National researchers have determined the case definition criteria for the diagnosis of patients with vaccine-induced immune thrombocytopenia and thrombosis (VITT), a new thrombotic syndrome associated with the ChAdOx1 nCoV-19 vaccination.
The paper, published in the New England Journal of Medicine, looks at symptoms, signs and outcomes of the first 220 UK cases of VITT.
The research team, led by Dr Sue Pavord of Oxford University Hospitals (OUH) NHS Foundation Trust, found that the overall mortality rate of those presenting to hospitals with definite or probable VITT was just over 22%.
The chances of death increased significantly the lower the platelet count and the greater the activation of the blood clotting system, increasing to 73% in patients with a very low platelet count and intracranial haemorrhage following blood clots in the brain (cerebral venous sinus thrombosis – CVST).
Dr Pavord, a Consultant Haematologist at OUH, said: “It’s important to stress that this kind of reaction to the Oxford-AstraZeneca vaccine is very rare. In those aged under 50, incidence is around one in 50,000 people who have received the vaccine. But our study shows that for those who develop VITT, it can be devastating: it often affects young, otherwise healthy vaccine recipients and has high mortality. It is particularly dangerous when the patient has a low platelet count and bleeding in the brain.

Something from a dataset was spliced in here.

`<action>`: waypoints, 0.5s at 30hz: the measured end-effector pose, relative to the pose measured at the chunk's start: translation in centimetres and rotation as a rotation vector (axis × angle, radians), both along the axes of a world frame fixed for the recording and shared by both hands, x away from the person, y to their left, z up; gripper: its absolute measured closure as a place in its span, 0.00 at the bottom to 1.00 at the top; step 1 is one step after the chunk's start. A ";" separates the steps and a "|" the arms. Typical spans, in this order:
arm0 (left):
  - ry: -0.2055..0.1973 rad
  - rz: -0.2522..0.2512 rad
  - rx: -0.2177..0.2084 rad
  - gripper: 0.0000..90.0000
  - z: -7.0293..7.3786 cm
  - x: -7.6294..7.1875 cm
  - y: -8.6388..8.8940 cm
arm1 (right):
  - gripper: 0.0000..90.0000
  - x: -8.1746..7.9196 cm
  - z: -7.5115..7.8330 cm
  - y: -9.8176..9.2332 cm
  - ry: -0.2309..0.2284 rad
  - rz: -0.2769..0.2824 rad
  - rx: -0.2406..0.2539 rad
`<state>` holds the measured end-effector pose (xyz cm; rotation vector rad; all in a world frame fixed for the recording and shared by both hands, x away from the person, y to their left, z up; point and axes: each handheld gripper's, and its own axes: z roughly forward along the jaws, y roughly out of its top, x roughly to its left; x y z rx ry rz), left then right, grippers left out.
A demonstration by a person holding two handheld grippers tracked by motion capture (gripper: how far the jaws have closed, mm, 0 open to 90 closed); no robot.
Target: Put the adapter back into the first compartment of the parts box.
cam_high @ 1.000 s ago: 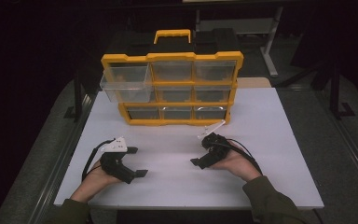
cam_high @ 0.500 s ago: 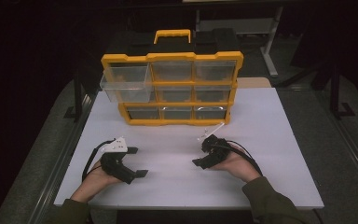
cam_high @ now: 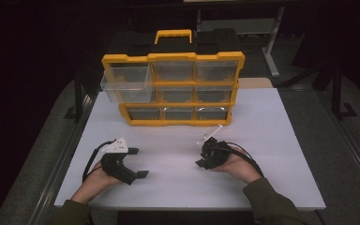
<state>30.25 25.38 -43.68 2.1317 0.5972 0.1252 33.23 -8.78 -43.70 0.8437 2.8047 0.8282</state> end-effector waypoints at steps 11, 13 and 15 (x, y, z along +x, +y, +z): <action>0.000 0.000 0.000 0.00 0.0 0.0 0.0 | 0.75 0.0 -0.2 0.1 -0.007 -0.001 -0.026; 0.000 0.000 0.001 0.00 0.0 0.0 0.0 | 0.77 0.0 -0.2 0.1 -0.009 0.000 -0.030; 0.000 0.000 0.001 0.00 0.0 0.0 0.0 | 0.80 0.0 -0.2 0.1 -0.013 0.001 -0.038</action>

“VITT is a very new syndrome, and we are still working out what the most effective treatment is, but identifying prognostic markers has helped to determine what is the more effective way to manage the condition. For example, we have adapted our treatments for patients with the most severe disease, to include plasma exchange with some success.”

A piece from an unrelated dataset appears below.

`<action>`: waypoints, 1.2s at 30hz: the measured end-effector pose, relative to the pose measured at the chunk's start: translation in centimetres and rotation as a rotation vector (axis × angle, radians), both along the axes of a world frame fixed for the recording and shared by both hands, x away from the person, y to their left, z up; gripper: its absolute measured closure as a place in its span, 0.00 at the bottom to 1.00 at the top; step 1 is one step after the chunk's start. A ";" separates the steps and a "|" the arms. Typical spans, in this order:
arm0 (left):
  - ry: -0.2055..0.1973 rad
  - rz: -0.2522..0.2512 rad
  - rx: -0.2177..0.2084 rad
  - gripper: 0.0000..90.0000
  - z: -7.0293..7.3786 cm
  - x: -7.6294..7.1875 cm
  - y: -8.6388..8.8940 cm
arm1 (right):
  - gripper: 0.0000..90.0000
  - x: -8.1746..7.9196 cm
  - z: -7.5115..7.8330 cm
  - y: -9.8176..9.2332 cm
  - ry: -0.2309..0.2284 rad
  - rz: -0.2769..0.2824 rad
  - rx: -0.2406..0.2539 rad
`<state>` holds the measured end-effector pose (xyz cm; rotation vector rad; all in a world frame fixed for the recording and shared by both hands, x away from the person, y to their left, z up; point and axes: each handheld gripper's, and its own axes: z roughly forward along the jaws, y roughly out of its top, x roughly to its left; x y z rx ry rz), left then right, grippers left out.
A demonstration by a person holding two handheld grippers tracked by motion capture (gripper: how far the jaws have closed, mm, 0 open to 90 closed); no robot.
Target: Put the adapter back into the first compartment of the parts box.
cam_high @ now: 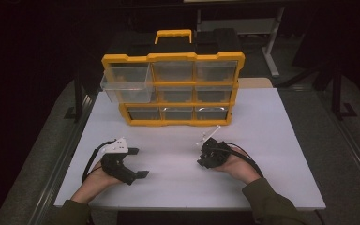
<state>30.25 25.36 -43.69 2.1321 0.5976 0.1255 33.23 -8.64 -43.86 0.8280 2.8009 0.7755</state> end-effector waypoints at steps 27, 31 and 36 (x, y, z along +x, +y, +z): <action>0.000 -0.002 0.000 0.00 0.0 0.0 -0.1 | 0.84 0.3 0.2 0.0 0.011 0.018 -0.014; 0.000 -0.005 0.003 0.00 0.0 0.0 -0.1 | 0.84 0.4 0.6 -0.2 0.012 0.017 -0.002; 0.000 -0.002 -0.002 0.00 0.0 0.0 0.0 | 0.84 0.5 1.5 -0.3 0.005 0.020 0.028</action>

Dr Pavord added: “We have worked relentlessly to understand and manage this new condition, so that the hugely successful vaccine roll out can continue, which is the most viable solution to the global pandemic.”
The Expert Haematology Panel, comprising Drs Sue Pavord, Beverley Hunt, Marie Scully, Will Lester and Mike Makris, and Catherine Bagot (Scotland), conducted daily meetings during this period to support UK haematologists with patient diagnosis and management.

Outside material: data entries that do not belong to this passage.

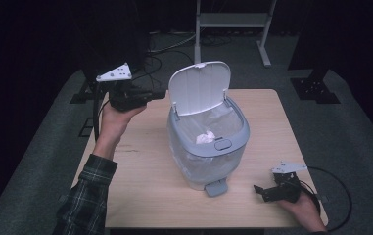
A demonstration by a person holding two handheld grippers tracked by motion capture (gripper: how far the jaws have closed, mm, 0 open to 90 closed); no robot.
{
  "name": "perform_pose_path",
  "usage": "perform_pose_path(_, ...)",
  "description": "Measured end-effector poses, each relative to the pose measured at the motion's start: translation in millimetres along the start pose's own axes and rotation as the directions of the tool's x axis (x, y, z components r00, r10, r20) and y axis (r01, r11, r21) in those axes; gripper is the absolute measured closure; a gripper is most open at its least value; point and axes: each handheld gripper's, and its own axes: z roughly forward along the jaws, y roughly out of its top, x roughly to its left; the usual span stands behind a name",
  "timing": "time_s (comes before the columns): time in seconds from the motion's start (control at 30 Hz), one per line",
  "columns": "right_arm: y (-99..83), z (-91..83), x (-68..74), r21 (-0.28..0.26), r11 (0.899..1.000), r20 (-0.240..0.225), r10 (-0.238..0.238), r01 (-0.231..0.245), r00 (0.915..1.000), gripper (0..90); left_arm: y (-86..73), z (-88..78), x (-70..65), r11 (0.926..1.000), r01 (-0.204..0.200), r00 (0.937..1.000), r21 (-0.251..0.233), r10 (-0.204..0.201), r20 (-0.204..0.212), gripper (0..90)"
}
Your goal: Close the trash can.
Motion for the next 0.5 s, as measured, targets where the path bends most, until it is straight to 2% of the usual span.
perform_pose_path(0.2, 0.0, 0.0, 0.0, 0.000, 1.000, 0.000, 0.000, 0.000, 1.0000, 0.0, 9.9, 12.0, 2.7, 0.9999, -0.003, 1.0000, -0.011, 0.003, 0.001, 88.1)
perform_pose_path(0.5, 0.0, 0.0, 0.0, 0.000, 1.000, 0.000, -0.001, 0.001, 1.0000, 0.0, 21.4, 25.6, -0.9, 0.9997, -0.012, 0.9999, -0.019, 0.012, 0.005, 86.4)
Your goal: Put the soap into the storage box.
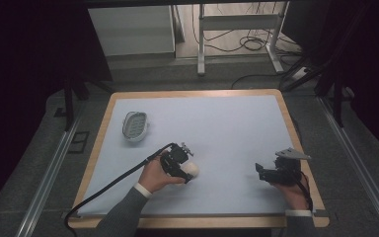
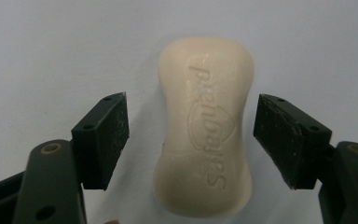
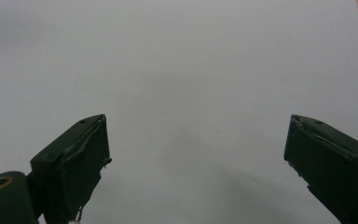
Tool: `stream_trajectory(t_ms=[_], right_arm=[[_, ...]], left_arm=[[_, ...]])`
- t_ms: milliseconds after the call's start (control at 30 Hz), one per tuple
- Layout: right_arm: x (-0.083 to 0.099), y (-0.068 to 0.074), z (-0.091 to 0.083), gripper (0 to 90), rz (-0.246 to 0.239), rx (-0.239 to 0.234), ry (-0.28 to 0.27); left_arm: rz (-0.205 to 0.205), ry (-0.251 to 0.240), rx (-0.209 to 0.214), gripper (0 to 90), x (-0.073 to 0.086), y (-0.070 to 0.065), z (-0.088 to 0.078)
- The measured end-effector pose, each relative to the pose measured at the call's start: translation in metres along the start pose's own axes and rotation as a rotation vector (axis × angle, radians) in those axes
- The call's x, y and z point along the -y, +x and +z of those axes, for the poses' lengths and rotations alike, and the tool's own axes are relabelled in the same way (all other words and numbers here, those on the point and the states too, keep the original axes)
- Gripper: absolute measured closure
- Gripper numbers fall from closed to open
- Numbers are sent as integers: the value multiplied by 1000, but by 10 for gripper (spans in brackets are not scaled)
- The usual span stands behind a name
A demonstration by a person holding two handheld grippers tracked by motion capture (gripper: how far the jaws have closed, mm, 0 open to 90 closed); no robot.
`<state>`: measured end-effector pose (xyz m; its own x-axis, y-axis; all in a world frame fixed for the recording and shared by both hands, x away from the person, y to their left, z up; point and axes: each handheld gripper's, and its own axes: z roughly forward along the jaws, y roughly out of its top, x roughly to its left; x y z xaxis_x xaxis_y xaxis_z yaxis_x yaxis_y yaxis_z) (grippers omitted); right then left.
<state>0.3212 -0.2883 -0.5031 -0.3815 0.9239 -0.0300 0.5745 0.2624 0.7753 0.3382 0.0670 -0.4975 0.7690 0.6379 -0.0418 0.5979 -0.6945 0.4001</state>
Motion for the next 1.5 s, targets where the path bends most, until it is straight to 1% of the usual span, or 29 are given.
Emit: stream_trajectory(t_ms=[133,200,267,300,333,367,400,433,600,733,800,833,1033,1267,1367,1500], right_arm=[[0,-1,0,63,5,2,-1],[0,-1,0,63,4,4,-2],[0,-1,-1,63,6,5,-2],[0,-1,-1,63,6,5,-2],[0,-2,-1,63,6,6,-3],[0,-2,-1,63,7,8,-3],[0,-2,-1,63,12,12,-3],[0,-2,-1,63,12,12,-3],[0,-2,-1,63,12,14,-2],[0,-3,-1,63,15,16,-2],[0,-3,-1,63,17,17,-3],[0,-4,-1,63,17,18,-4],[0,-3,-2,63,16,19,-5],[0,-4,-1,63,17,20,-2],[0,-3,-2,63,23,8,-7],[0,-4,-1,63,19,17,-4]], left_arm=[[6,26,8,282,3,1,8],[11,38,2,305,4,1,11],[10,36,-1,343,4,1,12],[11,31,-2,343,4,1,11],[1,20,7,374,5,0,11],[6,20,9,401,6,0,10],[4,16,7,465,6,-1,10],[-2,5,6,465,7,-1,10],[-9,-2,16,487,8,1,8],[-17,-12,4,493,10,3,6],[-19,-15,5,493,10,5,3],[-26,-23,5,493,11,6,1],[-31,-56,17,494,12,9,-10],[-44,-85,10,494,12,17,-23],[-55,-102,3,494,12,19,-27],[-62,-115,4,495,12,23,-33]])
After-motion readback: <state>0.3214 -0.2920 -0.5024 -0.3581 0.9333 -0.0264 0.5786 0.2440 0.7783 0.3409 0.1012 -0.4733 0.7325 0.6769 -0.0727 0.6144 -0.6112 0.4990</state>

Some 85% of the patients studied were under the age of 60, despite most of the elderly population having been vaccinated. Almost all of those presenting to hospital experienced the condition between five and 30 days after their first vaccination with ChAdOx1 nCov-19.
There was no difference in incidence between the sexes, and no prior medical condition was seen more often than expected for the general population.
OUH has increased clinic capacity to provide dedicated medical care for patients with VITT, to ensure long-term monitoring and support for these patients and others who develop low platelets after Covid-19 vaccination.